Medicare-for-all’s “savings” are a by-product of compelling hospitals, doctors, and care providers to accept reimbursements well below what they receive from Medicare patients, and that is only possible with a monopoly control on the disbursement mechanisms. Moreover, downsizing the number of insurers with which those providers must negotiate to just one allows for the streamlining of the compliance and negotiation process, to say nothing of the reduced administrative paperwork. At least, that’s how it all makes sense on paper.
In the real world, though, the obstacle presented by the number of Americans with private insurance who are satisfied both with the quality of care and cost associated with their plans has proven insurmountable. Warren is only the latest to acknowledge that reality. Kamala Harris was the first.
“Let’s eliminate all of that,” the California senator said with a laugh when asked about her co-sponsorship of the Sanders bill and its plan to prohibit employer-backed health insurance. “Let’s move on.” But the scale of the backlash to Harris’s acknowledgment of one of the plan’s key provisions shocked even her fellow Democrats. Sens. Tim Kaine, Gary Peters, Dick Durbin, and Dianne Feinstein dismissed the idea of forcing approximately 150 million Americans and their dependents into a government-run insurance monopoly. Even Sen. Cory Booker, himself a presidential candidate and another co-sponsor of Sanders’s bill, retracted his support. “Even countries that have vast access to publicly offered health care still have private health care,” Booker said when asked if he still supported eliminating private insurance. “So, no.” Harris eventually relented. Under pressure, her campaign confessed that the senator was amenable to health-care-reform plans that stop short of Medicare-for-all.

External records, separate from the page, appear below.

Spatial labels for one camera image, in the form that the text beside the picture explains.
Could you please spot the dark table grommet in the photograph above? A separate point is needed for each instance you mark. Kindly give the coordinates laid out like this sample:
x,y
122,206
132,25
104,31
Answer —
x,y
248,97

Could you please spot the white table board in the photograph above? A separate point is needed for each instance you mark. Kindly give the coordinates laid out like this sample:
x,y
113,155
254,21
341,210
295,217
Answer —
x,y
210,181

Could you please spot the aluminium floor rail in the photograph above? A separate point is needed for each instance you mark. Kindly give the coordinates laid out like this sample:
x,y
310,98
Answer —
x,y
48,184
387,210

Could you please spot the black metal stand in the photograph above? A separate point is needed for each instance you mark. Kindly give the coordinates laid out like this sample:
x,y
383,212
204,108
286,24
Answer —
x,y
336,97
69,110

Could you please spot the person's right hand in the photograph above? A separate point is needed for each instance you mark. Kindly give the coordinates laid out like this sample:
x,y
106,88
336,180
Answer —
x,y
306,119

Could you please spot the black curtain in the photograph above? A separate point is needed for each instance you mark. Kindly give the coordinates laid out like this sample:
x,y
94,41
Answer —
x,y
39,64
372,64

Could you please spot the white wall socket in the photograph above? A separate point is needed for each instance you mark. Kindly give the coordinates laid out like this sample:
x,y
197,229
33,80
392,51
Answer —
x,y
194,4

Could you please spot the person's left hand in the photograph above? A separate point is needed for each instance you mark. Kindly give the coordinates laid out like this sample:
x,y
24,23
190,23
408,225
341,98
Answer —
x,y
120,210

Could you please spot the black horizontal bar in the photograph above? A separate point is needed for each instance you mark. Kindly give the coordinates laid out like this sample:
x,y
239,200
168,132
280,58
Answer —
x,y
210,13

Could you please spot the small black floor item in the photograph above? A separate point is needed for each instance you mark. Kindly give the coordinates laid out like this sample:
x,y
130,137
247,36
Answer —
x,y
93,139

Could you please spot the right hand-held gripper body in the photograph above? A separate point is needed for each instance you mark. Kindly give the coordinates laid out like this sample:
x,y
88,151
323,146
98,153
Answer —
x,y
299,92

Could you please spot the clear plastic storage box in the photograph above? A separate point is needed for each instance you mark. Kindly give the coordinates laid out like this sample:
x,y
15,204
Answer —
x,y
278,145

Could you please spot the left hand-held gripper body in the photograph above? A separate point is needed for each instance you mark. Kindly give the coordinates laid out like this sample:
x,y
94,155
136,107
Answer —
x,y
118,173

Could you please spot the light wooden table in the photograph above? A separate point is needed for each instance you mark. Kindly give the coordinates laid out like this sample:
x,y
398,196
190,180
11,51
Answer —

Some Democratic candidates in the race for the White House, like former South Bend Mayor Pete Buttigieg, claim they underwent a conversion once they learned that such a plan entailed getting rid of the private health-insurance industry. Others continue to insist that Americans can have it all. “I support Medicare-for-all,” said former Housing and Urban Development Sec. Julian Castro, “with a role for private insurance for individuals that choose it.” What he is describing then isn’t a single-payer system but something more like a public option—which, by the way, is what progressives have derided as a half-measure when candidates like Joe Biden advance it. But, with Warren’s retreat, Biden’s proposal has become the default position for all of the 2020 Democratic candidates now save one: Bernie Sanders.
Sanders has not abandoned his own bill, nor has he backed off his intention to impose a bigger tax burden on the American middle-class to partially fund this dramatic expansion of government. And since Sanders is the last self-described socialist in town, he’s gradually reclaiming the progressive vote he had lost a portion of to Warren. But it’s clear now that his support for Medicare-for-all is not predicated on the notion that such a proposal would be broadly popular and less politically fraught than pledging to preserve the status quo. The days in which that talking point prevailed are long gone. Sanders and his fanbase may not acknowledge it, but the public-relations fight over a single-payer system is essentially over. Its advocates lost.